Some ideas take 50 years to come to fruition. Like the innovation that was introduced on 5th January 1964 at Stamford Brook station. That's the time and place, half a century ago, that the Underground's first electronic ticket barrier was introduced. Why use people to deal with fares when you can use machines instead? In 2014 we'll get rid of the people altogether.
This being the mid 1960s, London Underground were very keen to experiment with automation. They'd need an electronic gate, just the one, for testing on the general public. How would passengers react to a machine allowing them passage, and could it be made to work reliably? They'd also need some special tickets, in this case yellow rectangles of card printed with magnetic ink. The tickets used a very simple code using parallel bars - with one track across the top edge of the ticket and another along the bottom. Once these were ready the public trial could begin, and Stamford Brook on the District line was selected for initial rollout.
The set-up was cleverly simple. Two ticket barriers were set up across the entrance to the station. One was the special electronic barrier, for use only by passengers entering the system. The other was a normal manual barrier, basically a bloke checking tickets as you walked past - once ubiquitous in London, now almost unheard of. The manual barrier was also used by everyone leaving the station. This was partly because no other station issued electronic tickets, and also so that the specially printed card only had to survive the short walk from point of sale to the slot in the barrier.

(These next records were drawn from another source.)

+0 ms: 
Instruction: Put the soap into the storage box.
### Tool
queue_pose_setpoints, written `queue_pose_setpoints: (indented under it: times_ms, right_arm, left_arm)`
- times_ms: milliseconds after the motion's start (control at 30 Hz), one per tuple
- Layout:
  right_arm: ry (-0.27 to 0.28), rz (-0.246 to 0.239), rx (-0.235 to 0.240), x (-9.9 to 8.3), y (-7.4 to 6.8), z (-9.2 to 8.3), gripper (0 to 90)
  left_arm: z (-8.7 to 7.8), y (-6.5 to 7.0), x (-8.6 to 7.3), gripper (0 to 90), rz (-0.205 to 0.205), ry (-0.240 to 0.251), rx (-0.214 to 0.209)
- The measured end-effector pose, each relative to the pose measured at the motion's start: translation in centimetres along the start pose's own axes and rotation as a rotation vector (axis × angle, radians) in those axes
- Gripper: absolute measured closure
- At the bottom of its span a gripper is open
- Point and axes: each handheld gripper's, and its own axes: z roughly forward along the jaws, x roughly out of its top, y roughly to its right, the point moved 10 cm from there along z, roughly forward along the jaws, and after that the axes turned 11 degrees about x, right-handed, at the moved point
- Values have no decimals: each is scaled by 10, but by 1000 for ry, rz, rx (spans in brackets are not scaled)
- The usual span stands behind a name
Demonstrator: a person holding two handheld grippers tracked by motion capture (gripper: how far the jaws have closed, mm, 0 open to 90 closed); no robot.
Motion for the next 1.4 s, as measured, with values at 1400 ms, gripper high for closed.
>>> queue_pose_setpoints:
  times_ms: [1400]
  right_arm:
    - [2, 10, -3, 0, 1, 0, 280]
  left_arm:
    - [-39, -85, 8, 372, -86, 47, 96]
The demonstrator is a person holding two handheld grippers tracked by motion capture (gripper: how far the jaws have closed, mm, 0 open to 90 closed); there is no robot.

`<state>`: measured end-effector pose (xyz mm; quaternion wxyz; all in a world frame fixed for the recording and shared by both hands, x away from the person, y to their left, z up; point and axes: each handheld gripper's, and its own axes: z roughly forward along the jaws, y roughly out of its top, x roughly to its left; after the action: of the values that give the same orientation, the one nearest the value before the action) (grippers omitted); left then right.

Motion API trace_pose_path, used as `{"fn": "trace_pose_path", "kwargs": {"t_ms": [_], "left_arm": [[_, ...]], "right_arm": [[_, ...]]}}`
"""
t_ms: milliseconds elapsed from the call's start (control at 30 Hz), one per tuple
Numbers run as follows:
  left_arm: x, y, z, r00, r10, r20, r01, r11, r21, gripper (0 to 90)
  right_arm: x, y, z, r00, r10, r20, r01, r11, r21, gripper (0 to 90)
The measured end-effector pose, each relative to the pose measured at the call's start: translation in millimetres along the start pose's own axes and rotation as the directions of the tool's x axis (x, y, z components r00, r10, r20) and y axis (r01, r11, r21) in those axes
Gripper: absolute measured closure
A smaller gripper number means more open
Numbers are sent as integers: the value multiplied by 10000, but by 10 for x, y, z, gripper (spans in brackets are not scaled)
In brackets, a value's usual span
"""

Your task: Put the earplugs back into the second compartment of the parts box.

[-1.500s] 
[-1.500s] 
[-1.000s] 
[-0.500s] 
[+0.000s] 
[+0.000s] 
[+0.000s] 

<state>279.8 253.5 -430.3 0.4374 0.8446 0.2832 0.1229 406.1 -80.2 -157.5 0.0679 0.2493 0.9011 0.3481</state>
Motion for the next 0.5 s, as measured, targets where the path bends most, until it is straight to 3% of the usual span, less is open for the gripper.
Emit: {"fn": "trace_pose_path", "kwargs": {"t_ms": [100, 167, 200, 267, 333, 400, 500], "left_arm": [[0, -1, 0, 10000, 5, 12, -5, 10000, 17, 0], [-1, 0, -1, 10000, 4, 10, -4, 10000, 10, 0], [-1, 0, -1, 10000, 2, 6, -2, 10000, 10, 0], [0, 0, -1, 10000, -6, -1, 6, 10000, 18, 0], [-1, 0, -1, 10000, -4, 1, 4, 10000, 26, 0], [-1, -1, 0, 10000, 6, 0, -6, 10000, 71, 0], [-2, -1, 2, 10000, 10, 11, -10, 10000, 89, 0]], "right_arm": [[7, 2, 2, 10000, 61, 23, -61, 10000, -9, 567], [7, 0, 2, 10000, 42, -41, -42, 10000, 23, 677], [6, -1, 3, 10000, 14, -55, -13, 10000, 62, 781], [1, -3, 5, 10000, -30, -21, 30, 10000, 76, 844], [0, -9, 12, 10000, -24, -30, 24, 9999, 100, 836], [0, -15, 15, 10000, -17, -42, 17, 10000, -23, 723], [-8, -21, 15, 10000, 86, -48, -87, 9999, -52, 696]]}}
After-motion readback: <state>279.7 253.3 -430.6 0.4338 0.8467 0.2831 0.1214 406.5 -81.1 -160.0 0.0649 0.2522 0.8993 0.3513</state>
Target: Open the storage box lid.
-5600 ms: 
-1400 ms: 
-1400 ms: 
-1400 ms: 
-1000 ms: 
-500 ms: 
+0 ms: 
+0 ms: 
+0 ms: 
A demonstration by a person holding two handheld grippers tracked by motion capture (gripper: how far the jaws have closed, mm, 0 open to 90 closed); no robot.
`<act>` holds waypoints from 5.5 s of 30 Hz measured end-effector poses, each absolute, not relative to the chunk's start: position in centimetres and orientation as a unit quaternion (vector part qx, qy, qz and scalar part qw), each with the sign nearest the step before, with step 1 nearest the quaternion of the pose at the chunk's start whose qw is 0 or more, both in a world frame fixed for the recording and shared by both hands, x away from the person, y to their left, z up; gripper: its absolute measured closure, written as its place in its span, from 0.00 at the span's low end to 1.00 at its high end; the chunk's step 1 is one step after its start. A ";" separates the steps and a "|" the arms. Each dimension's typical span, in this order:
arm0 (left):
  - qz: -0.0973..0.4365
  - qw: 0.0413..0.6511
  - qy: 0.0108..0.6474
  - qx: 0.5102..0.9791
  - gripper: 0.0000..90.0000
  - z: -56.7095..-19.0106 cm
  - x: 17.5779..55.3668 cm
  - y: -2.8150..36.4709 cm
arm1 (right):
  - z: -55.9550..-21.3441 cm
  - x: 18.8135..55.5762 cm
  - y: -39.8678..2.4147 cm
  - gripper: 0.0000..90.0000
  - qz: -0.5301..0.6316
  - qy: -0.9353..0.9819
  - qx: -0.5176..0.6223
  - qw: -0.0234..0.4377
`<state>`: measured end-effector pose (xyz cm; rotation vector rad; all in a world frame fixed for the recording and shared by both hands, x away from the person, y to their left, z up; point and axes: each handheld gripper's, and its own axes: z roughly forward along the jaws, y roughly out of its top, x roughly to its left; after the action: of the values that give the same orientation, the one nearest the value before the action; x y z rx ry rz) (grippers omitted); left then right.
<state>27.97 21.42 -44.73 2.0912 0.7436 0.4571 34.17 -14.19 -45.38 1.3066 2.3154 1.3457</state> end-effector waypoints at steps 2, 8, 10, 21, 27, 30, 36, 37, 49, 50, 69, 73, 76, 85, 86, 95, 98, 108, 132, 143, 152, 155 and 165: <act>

Two large signs with downward pointing arrows made it extremely obvious to passengers which way to go. The one on the left said YELLOW TICKETS HERE above a lightbox reading EXPERIMENTAL TICKET GATE. The one on the right said ALL OTHER TICKETS HERE above a lightbox reading SEASON TICKETS WAY IN. Additional signs were placed at eye level, just to make certain, so that only those who'd just bought a special yellow piece of card went left. This was a different age, 1964. People actually queued to buy tickets every time they entered a station - can you imagine that today?
The automated gate didn't look especially modern to our modern eyes, it was more a clunky chunky box with another box on top. The slot was on the right with a sign above which read INSERT TICKET HERE. In it went, then out again at a slot marked COLLECT TICKET HERE, because you had to label these things for people who'd never seen them before. A separate lightbox flashed up beyond the gate, switching from STOP to GO so long as the ticket was valid. The barriers didn't open by themselves, oh no, you had to give them a little push, and then the small chunky blighters parted. And if you had a briefcase, as many men did in those days, this could be lifted smoothly over the top via a set of rollers. Sheer elegance.
Two further trials involving electronic ticket barriers were conducted shortly afterwards at two neighbouring stations. In March a two-stage gate was installed at Chiswick Park. Here a valid ticket let you through the first gate, and this then closed before the second opened, the idea being to speed up passenger flow. It didn't catch on. A month later Ravenscourt Park got a much simpler design - a three-pronged turnstile with a bar to push - but again only for passengers entering the station. Further systems were trialled elsewhere in SW London in later years, with exit barriers proving the biggest headache because the tickets needed to open them could have been purchased anywhere.
Electronic ticketing eventually helped introduce a uniform barrier system across the network, and that's what's in place at Stamford Brook station today. The gateline is located in the ticket hall, much nearer the entrance than the original (which was installed round the corner immediately before the foot of the stairs). Today's set-up has three normal-sized gates, the middle one bidirectional to cope with peak flow, plus a sidegate for those with luggage. The latter is operational only by staff, it's not the cutting-edge wide design found elsewhere across the network. But generally it's now perfectly normal for passengers to validate their own entry and exit, and indeed to purchase their tickets entirely independently.
Later this year the ticket office at Stamford Brook will close and passengers will have to seek assistance from a member of staff hovering in the ticket hall. TfL can't get rid of all their ticketing people just yet, the system isn't foolproof enough to cope. But the revolution which started here precisely 50 years ago is almost complete, and it all began with a prototype gate and a pile of small yellow tickets.